§ **TASK BRIEF**
An exact restatement of the data is required, with the images omitted.

§ **SUPPLIED MATERIAL**
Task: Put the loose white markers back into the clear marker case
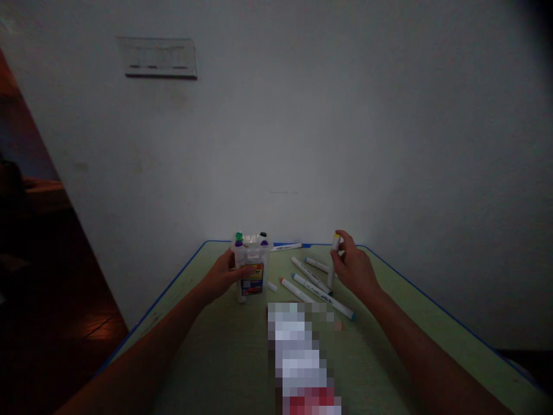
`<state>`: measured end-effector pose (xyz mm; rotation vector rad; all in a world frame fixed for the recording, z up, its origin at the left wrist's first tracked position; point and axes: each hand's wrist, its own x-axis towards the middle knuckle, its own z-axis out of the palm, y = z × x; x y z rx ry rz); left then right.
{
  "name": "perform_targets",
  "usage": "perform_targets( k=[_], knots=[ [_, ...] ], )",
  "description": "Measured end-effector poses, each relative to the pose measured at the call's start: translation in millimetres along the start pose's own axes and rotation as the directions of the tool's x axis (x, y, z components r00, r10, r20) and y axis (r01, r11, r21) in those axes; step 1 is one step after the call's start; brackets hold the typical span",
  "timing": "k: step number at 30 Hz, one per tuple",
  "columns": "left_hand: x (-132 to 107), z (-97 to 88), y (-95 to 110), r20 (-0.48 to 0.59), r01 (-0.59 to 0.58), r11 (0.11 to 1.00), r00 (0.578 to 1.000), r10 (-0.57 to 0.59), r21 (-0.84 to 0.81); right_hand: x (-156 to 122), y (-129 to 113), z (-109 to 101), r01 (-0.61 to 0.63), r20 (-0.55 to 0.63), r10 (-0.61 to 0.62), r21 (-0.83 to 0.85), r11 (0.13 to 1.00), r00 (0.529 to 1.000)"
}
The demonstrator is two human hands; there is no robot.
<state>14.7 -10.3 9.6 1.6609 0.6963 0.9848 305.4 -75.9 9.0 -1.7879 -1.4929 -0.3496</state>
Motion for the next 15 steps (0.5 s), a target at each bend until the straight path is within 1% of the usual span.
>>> perform_targets(
  k=[5, 10, 15],
  knots=[
    [-0.7, 1.5, 1.8, -0.008, 0.024, 1.000, 1.000, -0.024, -0.013, 0.0, -0.3, 0.1, -0.016, 0.014, 0.016, -0.003, 1.000, 1.000],
    [-1.6, 1.1, 2.3, -0.010, 0.012, 1.000, 1.000, -0.012, -0.010, 0.3, 1.4, 1.3, -0.005, 0.002, 0.005, -0.009, 1.000, 1.000],
    [-1.6, 0.3, 2.3, 0.015, -0.003, 1.000, 1.000, 0.003, 0.010, 0.2, 1.6, 1.6, -0.002, 0.012, 0.003, -0.031, 1.000, 1.000]
  ],
)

§ **RESULT**
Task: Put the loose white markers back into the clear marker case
`<state>`: measured end-effector pose (xyz mm; rotation vector rad; all in a world frame fixed for the recording, z up, its origin at the left wrist's first tracked position; point and axes: each hand's wrist, its own x-axis towards the middle knuckle, its own z-axis out of the palm, y = z × x; x y z rx ry rz); left then right.
{
  "name": "perform_targets",
  "usage": "perform_targets( k=[_], knots=[ [_, ...] ], )",
  "description": "Measured end-effector poses, each relative to the pose measured at the call's start: translation in millimetres along the start pose's own axes and rotation as the directions of the tool's x axis (x, y, z components r00, r10, r20) and y axis (r01, r11, r21) in those axes; step 1 is one step after the call's start; brackets hold the typical span",
  "timing": "k: step number at 30 Hz, one per tuple",
  "columns": "left_hand: x (-132 to 107), z (-97 to 88), y (-95 to 110), r20 (-0.48 to 0.59), r01 (-0.59 to 0.58), r11 (0.11 to 1.00), r00 (0.578 to 1.000), r10 (-0.57 to 0.59), r21 (-0.84 to 0.81); right_hand: x (-156 to 122), y (-129 to 113), z (-109 to 101), r01 (-0.61 to 0.63), r20 (-0.55 to 0.63), r10 (-0.61 to 0.62), r21 (-0.83 to 0.85), r11 (0.13 to 1.00), r00 (0.529 to 1.000)"
}
The demonstrator is two human hands; there is no robot.
<state>14.7 -10.3 9.6 1.6609 0.6963 0.9848 305.4 -75.9 9.0 -1.7879 -1.4929 -0.3496</state>
Motion for the next 15 steps (0.5 s), a target at each bend until the straight path is within 1% of the usual span.
>>> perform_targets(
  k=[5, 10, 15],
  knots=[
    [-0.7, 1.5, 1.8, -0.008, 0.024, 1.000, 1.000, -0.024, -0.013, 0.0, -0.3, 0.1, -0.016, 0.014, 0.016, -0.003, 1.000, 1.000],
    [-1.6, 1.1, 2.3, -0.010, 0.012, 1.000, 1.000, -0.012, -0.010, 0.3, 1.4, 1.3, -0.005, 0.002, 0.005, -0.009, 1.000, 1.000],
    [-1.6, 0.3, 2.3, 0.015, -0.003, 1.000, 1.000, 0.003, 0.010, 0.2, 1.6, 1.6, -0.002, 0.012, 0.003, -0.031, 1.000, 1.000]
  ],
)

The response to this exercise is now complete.